# [The problem]
Write out the lines below exactly, beginning at the one with "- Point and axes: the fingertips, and" and stopping after the one with "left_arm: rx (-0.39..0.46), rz"; the pictures are not copied.
Dataset Block Start
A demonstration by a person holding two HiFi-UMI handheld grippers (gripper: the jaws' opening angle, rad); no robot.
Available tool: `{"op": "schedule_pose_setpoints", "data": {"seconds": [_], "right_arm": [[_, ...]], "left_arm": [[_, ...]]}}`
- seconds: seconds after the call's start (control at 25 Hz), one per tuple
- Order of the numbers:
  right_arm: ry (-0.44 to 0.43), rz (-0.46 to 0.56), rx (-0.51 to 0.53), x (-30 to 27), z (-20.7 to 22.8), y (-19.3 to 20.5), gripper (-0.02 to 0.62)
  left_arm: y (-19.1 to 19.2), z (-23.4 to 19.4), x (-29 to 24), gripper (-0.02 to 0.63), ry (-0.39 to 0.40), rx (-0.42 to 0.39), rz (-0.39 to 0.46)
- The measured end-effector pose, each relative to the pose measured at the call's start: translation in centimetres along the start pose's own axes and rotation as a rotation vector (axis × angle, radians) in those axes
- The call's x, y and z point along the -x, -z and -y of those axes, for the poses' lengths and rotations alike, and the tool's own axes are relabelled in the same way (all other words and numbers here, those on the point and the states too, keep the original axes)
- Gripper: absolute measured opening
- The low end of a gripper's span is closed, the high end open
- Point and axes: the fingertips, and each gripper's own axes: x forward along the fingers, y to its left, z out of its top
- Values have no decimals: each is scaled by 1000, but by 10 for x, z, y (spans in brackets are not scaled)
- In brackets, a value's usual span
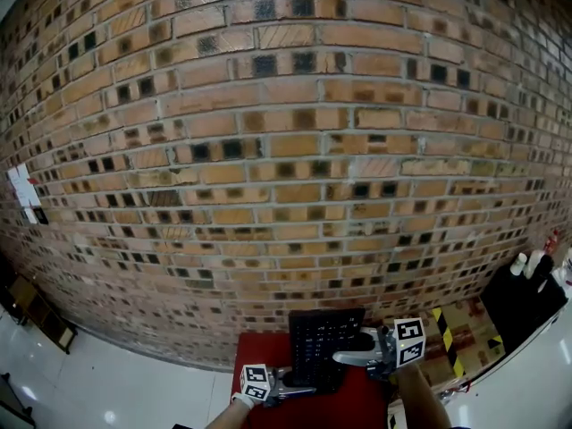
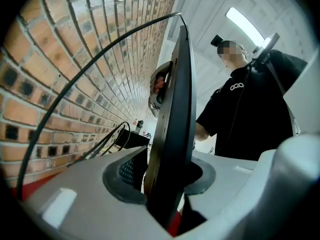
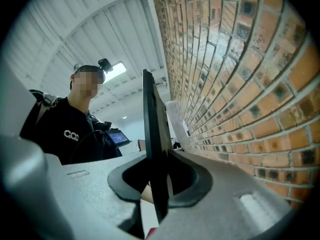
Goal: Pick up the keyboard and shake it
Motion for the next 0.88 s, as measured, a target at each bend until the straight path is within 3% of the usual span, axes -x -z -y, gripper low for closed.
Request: {"op": "schedule_pose_setpoints", "data": {"seconds": [0.24,0.4,0.88], "right_arm": [[-17,-35,113,-10,-13,-12,64],[-41,-43,174,-13,-20,-11,64],[-57,-58,269,-13,-30,-12,64]], "left_arm": [[-15,-7,4,170,13,-62,-18],[-20,-18,8,188,-21,-92,-37],[-27,-29,9,202,-47,-146,-56]]}}
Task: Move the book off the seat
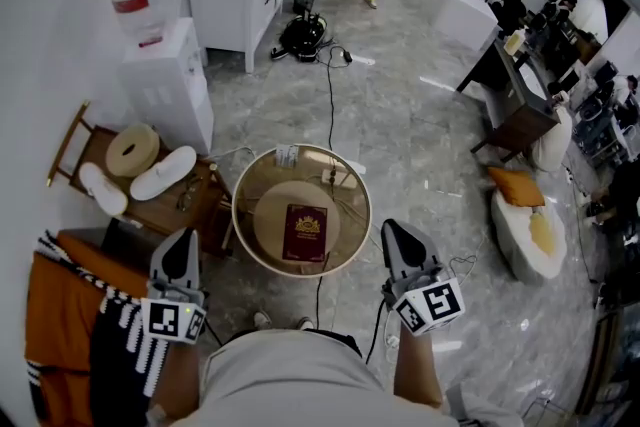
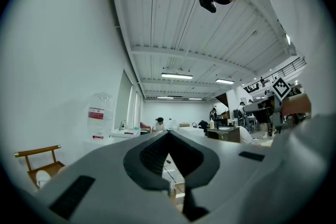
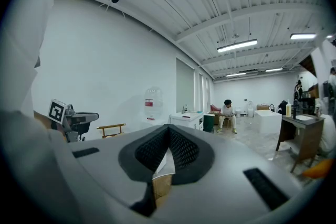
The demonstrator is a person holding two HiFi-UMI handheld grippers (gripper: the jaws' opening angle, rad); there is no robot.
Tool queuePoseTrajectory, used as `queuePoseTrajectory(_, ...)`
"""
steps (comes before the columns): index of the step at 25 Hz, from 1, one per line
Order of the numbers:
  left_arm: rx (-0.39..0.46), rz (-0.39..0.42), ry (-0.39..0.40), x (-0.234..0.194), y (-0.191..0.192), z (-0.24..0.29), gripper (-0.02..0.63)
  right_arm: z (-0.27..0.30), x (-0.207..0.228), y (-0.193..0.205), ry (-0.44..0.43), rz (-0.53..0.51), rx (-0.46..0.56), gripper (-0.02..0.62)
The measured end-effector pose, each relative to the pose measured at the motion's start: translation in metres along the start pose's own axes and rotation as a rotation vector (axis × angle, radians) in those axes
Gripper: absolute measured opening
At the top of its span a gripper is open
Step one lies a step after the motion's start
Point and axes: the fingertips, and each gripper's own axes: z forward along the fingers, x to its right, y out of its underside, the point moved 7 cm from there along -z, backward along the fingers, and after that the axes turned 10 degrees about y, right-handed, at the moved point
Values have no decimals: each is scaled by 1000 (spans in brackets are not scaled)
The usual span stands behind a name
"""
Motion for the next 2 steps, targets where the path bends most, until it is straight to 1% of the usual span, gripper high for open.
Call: queuePoseTrajectory(2,1,0,3,-3,1,-1,15,1,-2,0,8,-1,4,21)
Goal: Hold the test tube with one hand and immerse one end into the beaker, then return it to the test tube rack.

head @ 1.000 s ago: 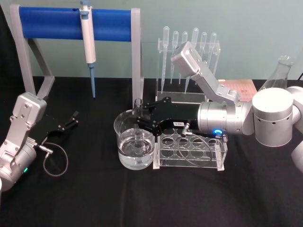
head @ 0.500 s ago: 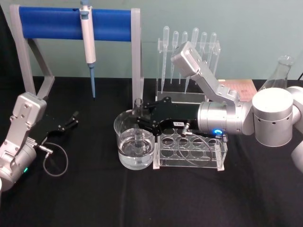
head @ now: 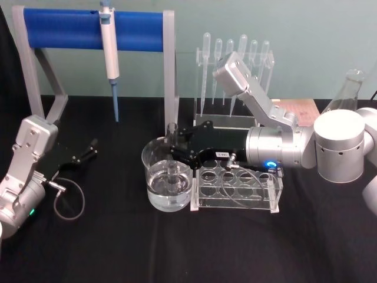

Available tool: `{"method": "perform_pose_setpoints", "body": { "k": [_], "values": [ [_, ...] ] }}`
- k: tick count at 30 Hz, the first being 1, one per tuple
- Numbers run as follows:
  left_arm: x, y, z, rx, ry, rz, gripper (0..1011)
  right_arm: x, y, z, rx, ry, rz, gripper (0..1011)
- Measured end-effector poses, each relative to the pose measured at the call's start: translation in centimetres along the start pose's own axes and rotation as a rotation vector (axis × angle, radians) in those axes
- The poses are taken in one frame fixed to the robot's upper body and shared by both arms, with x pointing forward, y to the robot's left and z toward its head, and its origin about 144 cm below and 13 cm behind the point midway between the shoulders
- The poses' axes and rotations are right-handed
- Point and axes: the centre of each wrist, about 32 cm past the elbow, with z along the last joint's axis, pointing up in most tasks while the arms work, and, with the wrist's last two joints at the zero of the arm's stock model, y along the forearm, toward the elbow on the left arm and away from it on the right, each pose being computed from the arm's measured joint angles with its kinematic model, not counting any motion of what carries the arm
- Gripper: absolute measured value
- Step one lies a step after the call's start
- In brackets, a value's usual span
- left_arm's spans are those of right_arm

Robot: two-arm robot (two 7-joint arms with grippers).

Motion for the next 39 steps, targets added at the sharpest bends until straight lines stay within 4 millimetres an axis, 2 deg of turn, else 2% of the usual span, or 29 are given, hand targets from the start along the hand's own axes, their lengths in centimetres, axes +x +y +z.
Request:
{"method": "perform_pose_setpoints", "body": {
  "k": [39],
  "values": [
    [0.00,0.00,0.00,0.000,0.000,0.000,1000,0.00,0.00,0.00,0.000,0.000,0.000,224]
  ]
}}
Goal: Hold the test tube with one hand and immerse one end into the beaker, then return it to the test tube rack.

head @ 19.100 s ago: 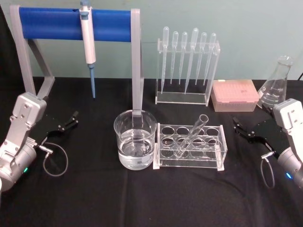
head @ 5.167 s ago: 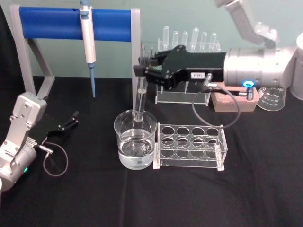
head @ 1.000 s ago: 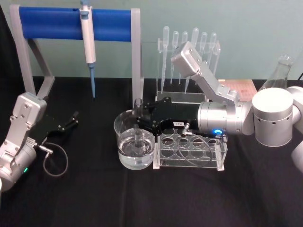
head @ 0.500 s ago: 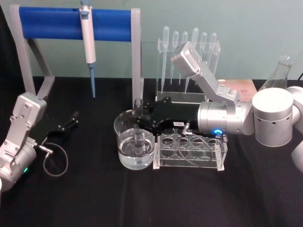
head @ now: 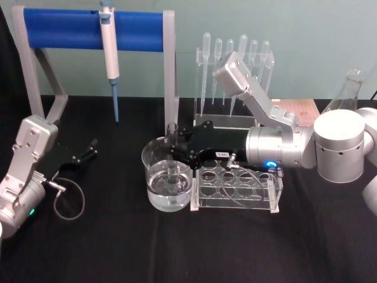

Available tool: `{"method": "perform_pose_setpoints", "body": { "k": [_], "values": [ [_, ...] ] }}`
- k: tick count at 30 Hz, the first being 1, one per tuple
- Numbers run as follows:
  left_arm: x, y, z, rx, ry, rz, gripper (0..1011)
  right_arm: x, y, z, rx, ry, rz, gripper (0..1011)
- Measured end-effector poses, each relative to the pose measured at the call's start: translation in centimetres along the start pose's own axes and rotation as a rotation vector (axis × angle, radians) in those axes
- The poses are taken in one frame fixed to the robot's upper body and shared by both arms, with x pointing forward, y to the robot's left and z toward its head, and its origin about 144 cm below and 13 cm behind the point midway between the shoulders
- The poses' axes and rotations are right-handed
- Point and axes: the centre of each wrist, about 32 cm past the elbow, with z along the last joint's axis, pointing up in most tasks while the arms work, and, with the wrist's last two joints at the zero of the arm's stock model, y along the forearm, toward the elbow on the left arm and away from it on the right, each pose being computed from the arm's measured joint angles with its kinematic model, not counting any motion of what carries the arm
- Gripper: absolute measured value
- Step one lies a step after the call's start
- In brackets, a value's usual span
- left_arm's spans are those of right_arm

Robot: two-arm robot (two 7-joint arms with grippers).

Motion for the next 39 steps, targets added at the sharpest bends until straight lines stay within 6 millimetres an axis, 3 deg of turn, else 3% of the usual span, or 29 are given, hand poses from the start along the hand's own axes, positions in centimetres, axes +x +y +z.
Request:
{"method": "perform_pose_setpoints", "body": {
  "k": [39],
  "values": [
    [0.00,0.00,0.00,0.000,0.000,0.000,1000,0.00,0.00,0.00,0.000,0.000,0.000,224]
  ]
}}
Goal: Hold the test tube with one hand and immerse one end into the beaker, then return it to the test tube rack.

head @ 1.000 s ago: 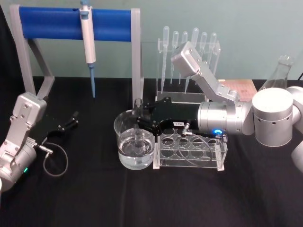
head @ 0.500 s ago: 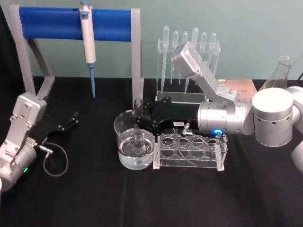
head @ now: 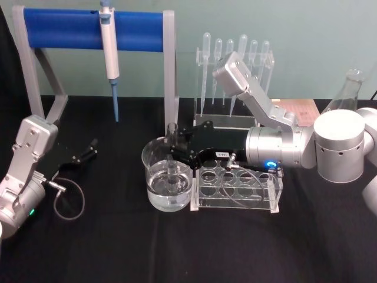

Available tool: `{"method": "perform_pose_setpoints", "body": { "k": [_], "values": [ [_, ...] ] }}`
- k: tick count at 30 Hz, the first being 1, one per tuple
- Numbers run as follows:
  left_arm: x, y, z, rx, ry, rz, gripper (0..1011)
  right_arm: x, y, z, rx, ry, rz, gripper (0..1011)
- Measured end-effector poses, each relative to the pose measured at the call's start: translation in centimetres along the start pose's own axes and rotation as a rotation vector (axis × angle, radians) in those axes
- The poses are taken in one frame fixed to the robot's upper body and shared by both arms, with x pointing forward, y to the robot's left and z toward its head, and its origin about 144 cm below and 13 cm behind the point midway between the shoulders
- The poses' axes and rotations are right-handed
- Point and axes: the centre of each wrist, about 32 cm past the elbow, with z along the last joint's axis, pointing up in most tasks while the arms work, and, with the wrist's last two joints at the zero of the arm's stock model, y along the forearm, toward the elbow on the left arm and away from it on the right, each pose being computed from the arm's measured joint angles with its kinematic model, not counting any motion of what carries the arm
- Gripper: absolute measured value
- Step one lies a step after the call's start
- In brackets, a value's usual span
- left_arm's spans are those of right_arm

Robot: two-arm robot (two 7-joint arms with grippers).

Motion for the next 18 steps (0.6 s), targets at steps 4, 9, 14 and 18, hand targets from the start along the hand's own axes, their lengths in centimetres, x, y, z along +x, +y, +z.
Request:
{"method": "perform_pose_setpoints", "body": {
  "k": [4,9,14,18],
  "values": [
    [0.00,0.00,0.00,0.000,0.000,0.000,1000,0.00,0.00,0.00,0.000,0.000,0.000,224],
    [0.00,0.00,0.00,0.000,0.000,0.000,1000,0.00,0.00,0.00,0.000,0.000,0.000,224],
    [0.00,0.00,0.00,0.000,0.000,0.000,1000,0.00,0.00,0.00,0.000,0.000,0.000,224],
    [0.00,0.00,0.00,0.000,0.000,0.000,1000,0.00,0.00,0.00,0.000,0.000,0.000,224]
  ]
}}
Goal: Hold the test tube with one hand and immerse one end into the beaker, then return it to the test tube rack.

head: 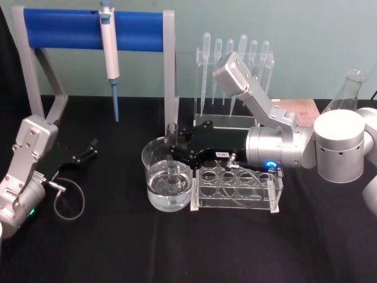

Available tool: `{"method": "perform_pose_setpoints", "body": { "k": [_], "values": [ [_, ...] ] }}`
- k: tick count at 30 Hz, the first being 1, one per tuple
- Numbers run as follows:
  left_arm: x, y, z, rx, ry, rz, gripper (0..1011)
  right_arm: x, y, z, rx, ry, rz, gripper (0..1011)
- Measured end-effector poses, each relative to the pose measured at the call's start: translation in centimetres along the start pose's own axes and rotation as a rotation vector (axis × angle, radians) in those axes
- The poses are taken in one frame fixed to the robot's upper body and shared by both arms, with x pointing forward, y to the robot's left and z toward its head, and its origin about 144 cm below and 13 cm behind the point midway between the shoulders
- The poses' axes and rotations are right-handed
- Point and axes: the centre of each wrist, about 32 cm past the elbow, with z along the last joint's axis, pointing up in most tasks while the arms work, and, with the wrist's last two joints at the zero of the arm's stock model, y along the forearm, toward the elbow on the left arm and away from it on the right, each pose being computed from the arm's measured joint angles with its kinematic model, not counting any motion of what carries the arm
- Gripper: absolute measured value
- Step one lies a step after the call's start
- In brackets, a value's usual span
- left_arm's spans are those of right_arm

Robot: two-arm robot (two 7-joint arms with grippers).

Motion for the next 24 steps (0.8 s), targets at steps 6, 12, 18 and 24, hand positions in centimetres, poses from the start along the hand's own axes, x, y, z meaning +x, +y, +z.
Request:
{"method": "perform_pose_setpoints", "body": {
  "k": [6,12,18,24],
  "values": [
    [0.00,0.00,0.00,0.000,0.000,0.000,1000,0.00,0.00,0.00,0.000,0.000,0.000,225],
    [0.00,0.00,0.00,0.000,0.000,0.000,1000,0.00,0.00,0.00,0.000,0.000,0.000,224],
    [0.00,0.00,0.00,0.000,0.000,0.000,1000,0.00,0.00,0.00,0.000,0.000,0.000,224],
    [0.00,0.00,0.00,0.000,0.000,0.000,1000,0.00,0.00,0.00,0.000,0.000,0.000,224]
  ]
}}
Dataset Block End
# [Response below]
- Point and axes: the fingertips, and each gripper's own axes: x forward along the fingers, y to its left, z out of its top
- Values have no decimals: each is scaled by 1000, but by 10 for x, z, y (spans in brackets are not scaled)
- In brackets, a value's usual span
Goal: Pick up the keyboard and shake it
Motion for the next 0.88 s, as measured, a target at each bend until the straight path is within 3% of the usual span, axes -x -z -y, gripper low for closed.
Request: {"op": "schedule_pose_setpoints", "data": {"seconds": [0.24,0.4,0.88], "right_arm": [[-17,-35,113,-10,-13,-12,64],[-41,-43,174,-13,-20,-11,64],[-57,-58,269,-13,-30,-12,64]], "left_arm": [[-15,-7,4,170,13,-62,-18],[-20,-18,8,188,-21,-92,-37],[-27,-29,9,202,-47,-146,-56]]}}
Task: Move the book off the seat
The demonstrator is a person holding two HiFi-UMI handheld grippers (gripper: the jaws' opening angle, rad); there is no robot.
Tool queuePoseTrajectory, used as `queuePoseTrajectory(_, ...)`
"""
steps (comes before the columns): index of the step at 25 Hz, from 1, one per line
Order of the numbers:
  left_arm: rx (-0.39..0.46), rz (-0.39..0.42), ry (-0.39..0.40), x (-0.234..0.194), y (-0.191..0.192), z (-0.24..0.29), gripper (-0.02..0.63)

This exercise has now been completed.